## REQUIRED ACTION
If a picture appears in the records, leave it out and transcribe the rest exactly.

## INPUT
--------
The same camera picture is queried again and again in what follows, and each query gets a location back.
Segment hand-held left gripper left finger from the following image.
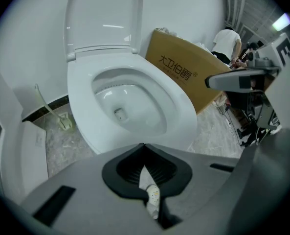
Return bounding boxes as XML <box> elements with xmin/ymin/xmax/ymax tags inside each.
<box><xmin>101</xmin><ymin>142</ymin><xmax>147</xmax><ymax>201</ymax></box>

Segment large white toilet lid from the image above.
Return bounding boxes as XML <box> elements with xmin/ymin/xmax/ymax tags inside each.
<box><xmin>63</xmin><ymin>0</ymin><xmax>145</xmax><ymax>63</ymax></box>

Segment white crumpled plastic bag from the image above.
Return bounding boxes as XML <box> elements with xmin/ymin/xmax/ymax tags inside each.
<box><xmin>156</xmin><ymin>27</ymin><xmax>178</xmax><ymax>37</ymax></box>

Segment white toilet seat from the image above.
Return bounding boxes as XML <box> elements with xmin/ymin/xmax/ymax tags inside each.
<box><xmin>67</xmin><ymin>51</ymin><xmax>199</xmax><ymax>156</ymax></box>

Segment large brown cardboard box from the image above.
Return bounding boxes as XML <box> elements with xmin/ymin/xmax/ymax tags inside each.
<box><xmin>144</xmin><ymin>28</ymin><xmax>232</xmax><ymax>116</ymax></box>

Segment white tankless toilet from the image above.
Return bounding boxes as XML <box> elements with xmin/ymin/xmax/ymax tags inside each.
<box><xmin>90</xmin><ymin>68</ymin><xmax>170</xmax><ymax>137</ymax></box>

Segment rectangular ceiling light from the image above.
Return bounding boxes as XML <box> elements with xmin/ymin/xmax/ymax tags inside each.
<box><xmin>271</xmin><ymin>12</ymin><xmax>290</xmax><ymax>31</ymax></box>

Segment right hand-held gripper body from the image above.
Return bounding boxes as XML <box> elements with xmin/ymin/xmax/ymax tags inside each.
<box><xmin>204</xmin><ymin>32</ymin><xmax>290</xmax><ymax>132</ymax></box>

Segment pale green toilet brush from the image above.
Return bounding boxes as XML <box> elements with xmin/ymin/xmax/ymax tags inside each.
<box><xmin>34</xmin><ymin>83</ymin><xmax>75</xmax><ymax>132</ymax></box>

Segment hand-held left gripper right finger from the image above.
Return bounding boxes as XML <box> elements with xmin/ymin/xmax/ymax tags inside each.
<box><xmin>144</xmin><ymin>142</ymin><xmax>194</xmax><ymax>198</ymax></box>

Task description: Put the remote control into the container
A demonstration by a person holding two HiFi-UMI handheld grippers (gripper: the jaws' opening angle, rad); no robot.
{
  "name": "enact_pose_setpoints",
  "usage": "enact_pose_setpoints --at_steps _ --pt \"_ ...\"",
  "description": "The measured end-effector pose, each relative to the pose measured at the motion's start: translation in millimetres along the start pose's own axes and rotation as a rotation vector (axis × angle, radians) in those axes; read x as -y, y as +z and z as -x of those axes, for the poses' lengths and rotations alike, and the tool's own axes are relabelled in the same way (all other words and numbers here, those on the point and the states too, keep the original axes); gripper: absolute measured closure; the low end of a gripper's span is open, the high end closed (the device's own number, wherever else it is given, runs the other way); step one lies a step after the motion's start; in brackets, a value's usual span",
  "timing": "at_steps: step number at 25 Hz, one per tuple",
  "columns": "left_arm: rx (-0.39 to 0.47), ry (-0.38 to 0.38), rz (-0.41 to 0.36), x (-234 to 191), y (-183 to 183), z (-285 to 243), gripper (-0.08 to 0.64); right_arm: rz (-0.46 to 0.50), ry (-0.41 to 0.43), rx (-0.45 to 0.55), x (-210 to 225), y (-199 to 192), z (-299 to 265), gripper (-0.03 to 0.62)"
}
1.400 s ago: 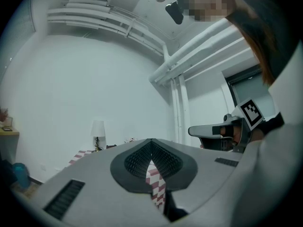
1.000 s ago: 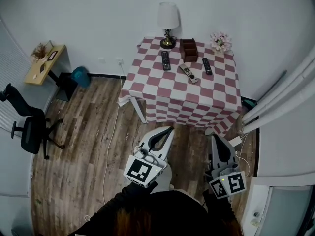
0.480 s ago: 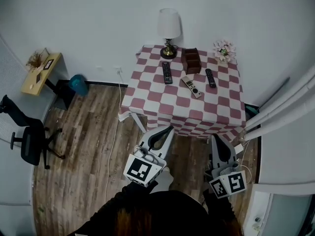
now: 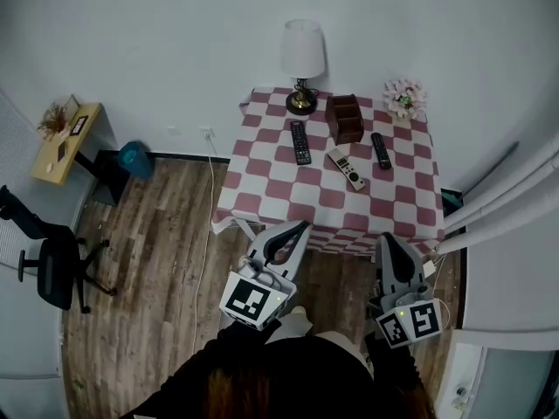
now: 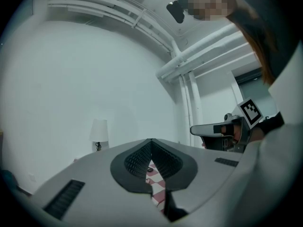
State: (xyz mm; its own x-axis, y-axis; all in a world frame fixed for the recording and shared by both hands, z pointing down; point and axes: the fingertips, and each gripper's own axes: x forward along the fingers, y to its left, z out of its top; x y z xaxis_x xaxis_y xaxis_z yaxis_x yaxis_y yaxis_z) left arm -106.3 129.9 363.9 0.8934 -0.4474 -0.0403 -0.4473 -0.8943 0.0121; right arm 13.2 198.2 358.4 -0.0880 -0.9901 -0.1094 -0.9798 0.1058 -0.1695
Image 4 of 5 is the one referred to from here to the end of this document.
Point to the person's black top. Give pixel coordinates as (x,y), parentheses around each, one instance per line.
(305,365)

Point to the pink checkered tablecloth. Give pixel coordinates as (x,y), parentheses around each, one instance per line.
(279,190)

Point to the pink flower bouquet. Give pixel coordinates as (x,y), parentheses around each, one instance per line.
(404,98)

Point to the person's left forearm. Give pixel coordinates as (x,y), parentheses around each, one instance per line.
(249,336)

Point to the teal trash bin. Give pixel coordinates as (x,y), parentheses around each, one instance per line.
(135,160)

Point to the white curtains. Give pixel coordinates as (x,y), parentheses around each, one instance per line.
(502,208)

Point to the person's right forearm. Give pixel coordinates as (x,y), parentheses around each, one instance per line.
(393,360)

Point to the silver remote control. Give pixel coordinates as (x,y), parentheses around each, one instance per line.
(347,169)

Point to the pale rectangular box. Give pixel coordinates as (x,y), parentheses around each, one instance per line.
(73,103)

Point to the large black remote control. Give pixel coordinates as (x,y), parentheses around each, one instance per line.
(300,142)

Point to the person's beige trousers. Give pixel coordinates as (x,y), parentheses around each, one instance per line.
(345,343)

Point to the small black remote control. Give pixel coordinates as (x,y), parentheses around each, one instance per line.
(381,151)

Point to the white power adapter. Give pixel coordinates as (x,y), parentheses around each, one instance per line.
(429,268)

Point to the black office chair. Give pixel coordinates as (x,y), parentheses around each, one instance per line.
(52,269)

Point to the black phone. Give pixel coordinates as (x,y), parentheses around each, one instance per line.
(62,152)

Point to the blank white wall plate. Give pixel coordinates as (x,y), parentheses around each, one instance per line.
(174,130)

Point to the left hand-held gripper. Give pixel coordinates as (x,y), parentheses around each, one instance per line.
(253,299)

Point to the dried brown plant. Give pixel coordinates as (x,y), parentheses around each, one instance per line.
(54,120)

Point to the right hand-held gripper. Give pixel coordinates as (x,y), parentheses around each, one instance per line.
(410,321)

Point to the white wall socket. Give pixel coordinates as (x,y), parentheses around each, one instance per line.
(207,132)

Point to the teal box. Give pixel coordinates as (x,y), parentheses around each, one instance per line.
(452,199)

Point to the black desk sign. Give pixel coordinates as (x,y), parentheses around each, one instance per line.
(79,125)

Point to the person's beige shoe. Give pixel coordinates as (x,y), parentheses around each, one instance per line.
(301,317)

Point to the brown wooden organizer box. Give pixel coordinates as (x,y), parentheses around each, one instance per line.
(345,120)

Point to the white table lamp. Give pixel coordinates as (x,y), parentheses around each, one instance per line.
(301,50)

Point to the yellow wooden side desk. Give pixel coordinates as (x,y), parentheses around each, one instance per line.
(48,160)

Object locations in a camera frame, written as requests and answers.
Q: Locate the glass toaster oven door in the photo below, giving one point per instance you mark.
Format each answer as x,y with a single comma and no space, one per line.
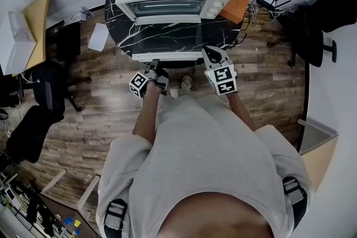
--------
## SOLVED PROBLEM
The same camera picture is queried again and again in what follows, and each query gets a location back.
Segment hand-held left gripper left finger from the following image.
Return bounding boxes as XML <box> elements with xmin/ymin/xmax/ymax tags inside each.
<box><xmin>101</xmin><ymin>142</ymin><xmax>147</xmax><ymax>201</ymax></box>

Segment large white toilet lid from the image above.
Return bounding boxes as XML <box> elements with xmin/ymin/xmax/ymax tags inside each.
<box><xmin>63</xmin><ymin>0</ymin><xmax>145</xmax><ymax>63</ymax></box>

Segment white crumpled plastic bag from the image above.
Return bounding boxes as XML <box> elements with xmin/ymin/xmax/ymax tags inside each.
<box><xmin>156</xmin><ymin>27</ymin><xmax>178</xmax><ymax>37</ymax></box>

Segment white toilet seat from the image above.
Return bounding boxes as XML <box> elements with xmin/ymin/xmax/ymax tags inside each.
<box><xmin>67</xmin><ymin>51</ymin><xmax>199</xmax><ymax>156</ymax></box>

Segment large brown cardboard box from the image above.
Return bounding boxes as XML <box> elements with xmin/ymin/xmax/ymax tags inside each.
<box><xmin>144</xmin><ymin>28</ymin><xmax>232</xmax><ymax>116</ymax></box>

Segment white tankless toilet from the image above.
Return bounding boxes as XML <box> elements with xmin/ymin/xmax/ymax tags inside each.
<box><xmin>90</xmin><ymin>68</ymin><xmax>170</xmax><ymax>137</ymax></box>

Segment rectangular ceiling light from the image above.
Return bounding boxes as XML <box> elements with xmin/ymin/xmax/ymax tags inside each.
<box><xmin>271</xmin><ymin>12</ymin><xmax>290</xmax><ymax>31</ymax></box>

Segment right hand-held gripper body from the image above.
Return bounding boxes as XML <box> elements with xmin/ymin/xmax/ymax tags inside each.
<box><xmin>204</xmin><ymin>32</ymin><xmax>290</xmax><ymax>132</ymax></box>

Segment pale green toilet brush from the image above.
Return bounding boxes as XML <box> elements with xmin/ymin/xmax/ymax tags inside each.
<box><xmin>34</xmin><ymin>83</ymin><xmax>75</xmax><ymax>132</ymax></box>

Segment hand-held left gripper right finger from the image above.
Return bounding boxes as XML <box> elements with xmin/ymin/xmax/ymax tags inside each.
<box><xmin>144</xmin><ymin>142</ymin><xmax>194</xmax><ymax>198</ymax></box>

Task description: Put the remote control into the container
A demonstration by a person holding two HiFi-UMI handheld grippers (gripper: the jaws' opening angle, rad); no robot.
{
  "name": "enact_pose_setpoints",
  "usage": "enact_pose_setpoints --at_steps _ --pt \"_ ...\"",
  "description": "The measured end-effector pose, each relative to the pose measured at the motion's start: translation in millimetres along the start pose's own axes and rotation as a rotation vector (axis × angle, radians) in those axes; read x as -y, y as +z and z as -x of those axes, for the poses' lengths and rotations alike, and the tool's own axes are relabelled in the same way (all other words and numbers here, those on the point and the states too, keep the original axes); gripper: absolute measured closure; the low end of a gripper's span is open, the high end closed (the device's own number, wherever else it is given, runs the other way); step one lies a step after the motion's start; in brackets, a value's usual span",
  "timing": "at_steps: step number at 25 Hz, one per tuple",
  "columns": "left_arm: rx (-0.39 to 0.47), ry (-0.38 to 0.38), rz (-0.41 to 0.36), x (-234 to 191), y (-183 to 183), z (-285 to 243), gripper (-0.08 to 0.64); right_arm: rz (-0.46 to 0.50), ry (-0.41 to 0.43), rx (-0.45 to 0.55), x (-210 to 225), y (-199 to 192), z (-299 to 265), gripper (-0.03 to 0.62)"
}
1.400 s ago: 
1.000 s ago: 
0.480 s ago: 
now: 
now: 
State: (xyz mm; its own x-axis, y-axis; all in a world frame fixed for the recording and shared by both hands, z pointing down; point and axes: the fingertips, and each gripper's own axes: x forward along the fingers, y to its left, z out of its top; x y z xaxis_x xaxis_y xaxis_z yaxis_x yaxis_y yaxis_z) left arm -106.3 129.9 363.9 0.8934 -0.4474 -0.0403 -0.4473 -0.8943 0.0121; right arm 13.2 198.2 358.4 -0.0880 -0.9901 -0.1094 -0.9798 0.1058 -0.1695
Image 4 of 5 is the one referred to from here to the end of this document.
Point to the person's black top. Give pixel coordinates as (x,y), parentheses around each, one instance per line.
(305,365)

Point to the pink checkered tablecloth. Give pixel coordinates as (x,y), parentheses around each, one instance per line.
(279,190)

Point to the pink flower bouquet. Give pixel coordinates as (x,y), parentheses around each, one instance per line.
(404,98)

Point to the person's left forearm. Give pixel coordinates as (x,y), parentheses around each, one instance per line.
(249,336)

Point to the teal trash bin. Give pixel coordinates as (x,y), parentheses around each, one instance per line.
(135,160)

Point to the white curtains. Give pixel coordinates as (x,y), parentheses around each, one instance per line.
(502,208)

Point to the person's right forearm. Give pixel coordinates as (x,y), parentheses around each, one instance per line.
(393,360)

Point to the silver remote control. Give pixel coordinates as (x,y), parentheses around each, one instance per line.
(347,169)

Point to the pale rectangular box. Give pixel coordinates as (x,y), parentheses around each, one instance per line.
(73,103)

Point to the large black remote control. Give pixel coordinates as (x,y), parentheses around each, one instance per line.
(300,142)

Point to the person's beige trousers. Give pixel coordinates as (x,y), parentheses around each, one instance per line.
(345,343)

Point to the small black remote control. Give pixel coordinates as (x,y), parentheses around each, one instance per line.
(381,151)

Point to the white power adapter. Give pixel coordinates as (x,y), parentheses around each, one instance per line.
(429,268)

Point to the black office chair. Give pixel coordinates as (x,y), parentheses around each, one instance per line.
(52,269)

Point to the black phone. Give pixel coordinates as (x,y), parentheses around each, one instance per line.
(62,152)

Point to the blank white wall plate. Give pixel coordinates as (x,y), parentheses around each, one instance per line.
(174,130)

Point to the left hand-held gripper. Give pixel coordinates as (x,y), parentheses around each, one instance per line.
(253,299)

Point to the dried brown plant. Give pixel coordinates as (x,y), parentheses around each, one instance per line.
(54,120)

Point to the right hand-held gripper. Give pixel coordinates as (x,y), parentheses around each, one instance per line.
(410,321)

Point to the white wall socket. Give pixel coordinates as (x,y), parentheses around each, one instance per line.
(207,132)

Point to the teal box. Give pixel coordinates as (x,y), parentheses around each, one instance per line.
(452,199)

Point to the black desk sign. Give pixel coordinates as (x,y), parentheses around each, one instance per line.
(79,125)

Point to the person's beige shoe. Give pixel coordinates as (x,y), parentheses around each, one instance per line.
(301,317)

Point to the brown wooden organizer box. Give pixel coordinates as (x,y), parentheses around each, one instance per line.
(345,120)

Point to the white table lamp. Give pixel coordinates as (x,y), parentheses around each, one instance per line.
(301,50)

Point to the yellow wooden side desk. Give pixel coordinates as (x,y), parentheses around each, one instance per line.
(48,160)

Object locations in a camera frame, written as requests and answers.
Q: Locate the glass toaster oven door in the photo below, giving one point per instance you mark.
Format each answer as x,y with a single comma and no space, one per line.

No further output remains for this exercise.